AI applies intelligence (learned from the kind of volumes of data that humans can’t possibly analyse) to a problem, and keeps learning from its experience and new data. And that raises some problems.
McKinsey talks about the Solow computer paradox – the lag between the technology being available and the productivity gains that result from it. It also draws attention to the divides that AI will create in social terms, seeing skilled workers becoming more productive (and therefore wealthier), and those workers who do repetitive tasks seeing their wages stagnate, or decrease (becoming poorer). This is a well-trodden path and will no doubt correct itself over time – we’ve seen it after the industrial revolution, and after the collapse in traditional industries (manufacturing, mining) in the UK, for example.
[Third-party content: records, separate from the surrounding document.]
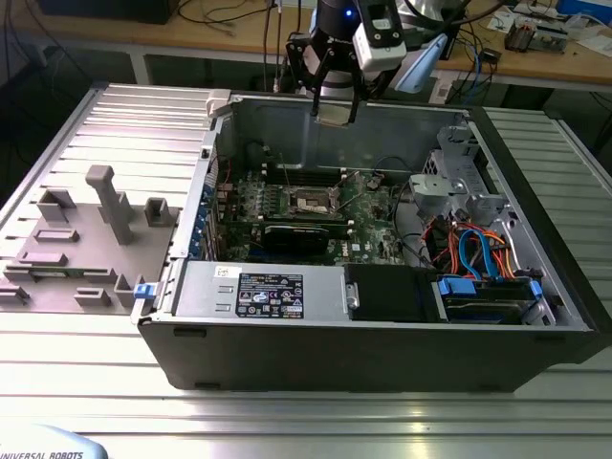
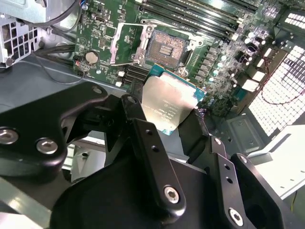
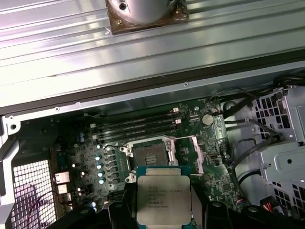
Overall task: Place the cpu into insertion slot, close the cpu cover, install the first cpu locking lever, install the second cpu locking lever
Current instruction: 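Place the cpu into insertion slot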
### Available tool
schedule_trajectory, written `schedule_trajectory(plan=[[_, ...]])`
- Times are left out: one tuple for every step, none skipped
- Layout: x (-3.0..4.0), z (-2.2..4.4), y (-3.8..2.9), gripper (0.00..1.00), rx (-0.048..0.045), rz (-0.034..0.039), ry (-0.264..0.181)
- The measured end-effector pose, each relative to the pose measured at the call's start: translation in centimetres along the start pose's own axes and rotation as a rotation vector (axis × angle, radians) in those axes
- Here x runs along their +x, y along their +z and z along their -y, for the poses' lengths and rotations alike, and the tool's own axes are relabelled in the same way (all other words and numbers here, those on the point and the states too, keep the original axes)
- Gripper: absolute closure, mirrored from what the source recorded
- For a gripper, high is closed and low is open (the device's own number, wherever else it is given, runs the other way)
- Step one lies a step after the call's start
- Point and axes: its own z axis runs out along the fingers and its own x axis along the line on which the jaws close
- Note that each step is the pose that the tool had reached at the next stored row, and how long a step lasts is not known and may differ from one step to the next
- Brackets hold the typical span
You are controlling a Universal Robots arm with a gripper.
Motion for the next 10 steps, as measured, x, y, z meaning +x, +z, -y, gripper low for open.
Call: schedule_trajectory(plan=[[0.01,0.0,0.01,0.46,-0.0002,0.0006,0.007],[0.02,0.01,0.02,0.46,-0.0002,0.0011,0.012],[0.03,0.01,0.03,0.46,-0.0003,0.0014,0.016],[0.04,0.01,0.04,0.46,-0.0005,0.0019,0.021],[0.05,0.01,0.04,0.46,-0.0005,0.0022,0.025],[0.07,0.02,0.06,0.46,-0.0006,0.0028,0.031],[0.1,0.03,0.08,0.46,-0.0008,0.0035,0.038],[0.13,0.04,0.1,0.46,-0.0009,0.0041,0.045],[0.15,0.04,0.1,0.46,-0.0009,0.0044,0.049],[0.17,0.04,0.11,0.46,-0.001,0.0048,0.054]])
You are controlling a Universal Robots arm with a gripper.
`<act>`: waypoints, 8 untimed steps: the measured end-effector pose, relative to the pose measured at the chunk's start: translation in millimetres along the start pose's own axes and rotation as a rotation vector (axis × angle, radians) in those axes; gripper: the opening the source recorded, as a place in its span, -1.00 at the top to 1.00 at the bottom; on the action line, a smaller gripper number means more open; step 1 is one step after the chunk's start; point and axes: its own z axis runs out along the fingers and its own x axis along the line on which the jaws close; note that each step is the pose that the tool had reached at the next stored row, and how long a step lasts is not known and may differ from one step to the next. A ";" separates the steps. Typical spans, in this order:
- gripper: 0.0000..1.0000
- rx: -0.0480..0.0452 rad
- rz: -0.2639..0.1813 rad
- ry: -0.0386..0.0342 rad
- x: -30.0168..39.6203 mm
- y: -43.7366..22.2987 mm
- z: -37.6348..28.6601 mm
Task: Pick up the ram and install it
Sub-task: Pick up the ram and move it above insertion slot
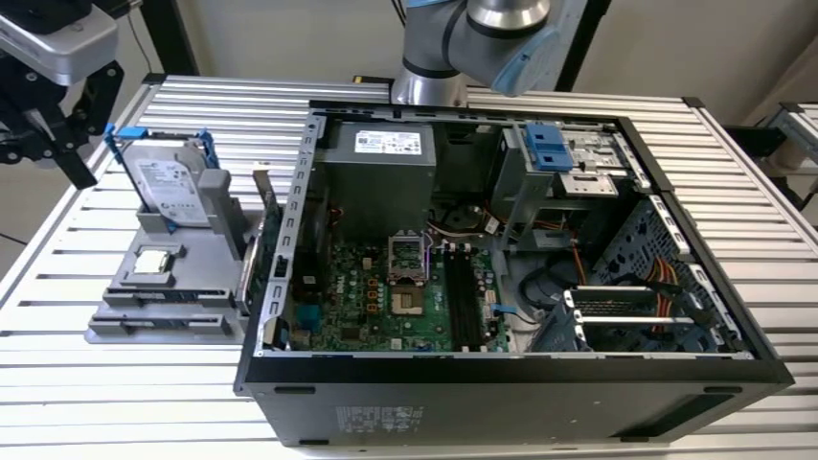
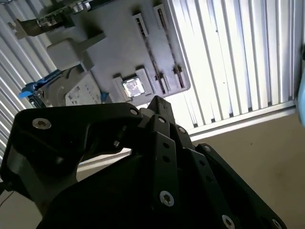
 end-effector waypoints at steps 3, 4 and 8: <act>1.00 -0.0008 -0.029 0.0013 -0.1 -0.1 -0.2; 1.00 -0.0012 -0.038 0.0016 -0.1 -0.1 -0.1; 1.00 -0.0020 -0.076 0.0024 -0.1 -0.1 0.0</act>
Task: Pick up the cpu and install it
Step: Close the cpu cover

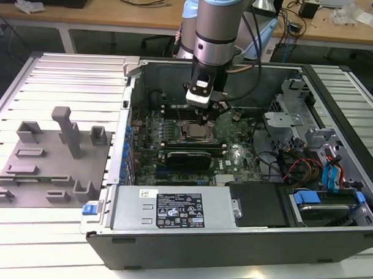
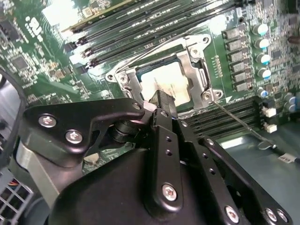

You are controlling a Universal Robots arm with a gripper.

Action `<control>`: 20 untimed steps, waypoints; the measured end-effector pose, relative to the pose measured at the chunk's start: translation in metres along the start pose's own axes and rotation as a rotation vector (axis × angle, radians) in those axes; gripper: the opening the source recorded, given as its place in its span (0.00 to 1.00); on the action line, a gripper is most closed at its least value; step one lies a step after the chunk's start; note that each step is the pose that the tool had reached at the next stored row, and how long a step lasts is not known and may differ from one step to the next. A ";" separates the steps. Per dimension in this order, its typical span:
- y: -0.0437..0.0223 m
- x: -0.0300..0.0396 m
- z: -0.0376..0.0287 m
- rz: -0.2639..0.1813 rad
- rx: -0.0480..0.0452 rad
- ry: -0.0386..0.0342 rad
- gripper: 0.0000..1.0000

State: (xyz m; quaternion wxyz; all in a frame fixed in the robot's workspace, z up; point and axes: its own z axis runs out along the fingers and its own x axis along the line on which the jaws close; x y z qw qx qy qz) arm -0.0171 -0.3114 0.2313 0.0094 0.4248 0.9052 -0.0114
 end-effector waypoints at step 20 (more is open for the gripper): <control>0.0001 0.0002 0.0001 -0.556 -0.0149 -0.0070 0.11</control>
The thing that concerns me, though, is the data itself that powers AI. There are well-charted ethical issues surrounding decision making. To whom is the driverless car responsible if it has to choose between crashing into a tree (potentially killing the driver) or a pedestrian (potentially killing them)? In theory, Isaac Asimov’s laws of robotics would be programmed in to ensure the human is prioritised at all cost, so in this example, the AI would attempt to find another outcome that led to both humans to survive. However, as was brilliantly illustrated in The Terminator film series, would true AI come to the conclusion that the human-first imperative provided was incorrect, and that in fact humans cause more harm than good, and develop a new imperative?
And what if the data you’re using to feed the AI is intrinsically biased? At its most simplistic, if you have a handful of angry people from one town contacting customer service (maybe they’ve had a local product issue), a customer service AI might ascertain that all people from that town are angry, and deprioritise them from fast service in the future (or Skynet, to stick with The Terminator, would decide to eradicate them as problematic to the rest of the human race). Or if you are using AI to help you recruit, and the people you’ve been most likely to interview to date have been 28-year old white women, AI might ascertain that the best people to recruit in the future are 28-year old white women. If the data sets you’re using are flawed, the decisions AI makes based on them are flawed, too. Garbage in, garbage out, or as Zig Ziglar memorably put it, “What comes out of your mouth is determined by what goes in your mind.”
We need better training, better data, and better checks and balances to ensure that what’s going into the development of AI technology in all fields is unbiased, diverse and open to new ideas. In other words, you need humans to assist the AI, as much as you need AI to assist humans. Because without humans, if AI takes over your job right now, it’s not going to go well. In fact, if Hollywood is to be believed, whether it ends with a “home AI”, such as Samantha abandoning its owner for a more satisfying intellectual relationship with other AIs (Scarlett Johanssen in the film Her), or an aggressive AI takeover with machines, such as VIKI (Fiona Hogan in the film I, Robot) it seems the most likely outcome is they take over the stewardship of the planet from humans. This may seem fantastical on the silver screen, but do note, it’s an outcome also raised as possible and concerning by visionaries such as Elon Musk and Stephen Hawking.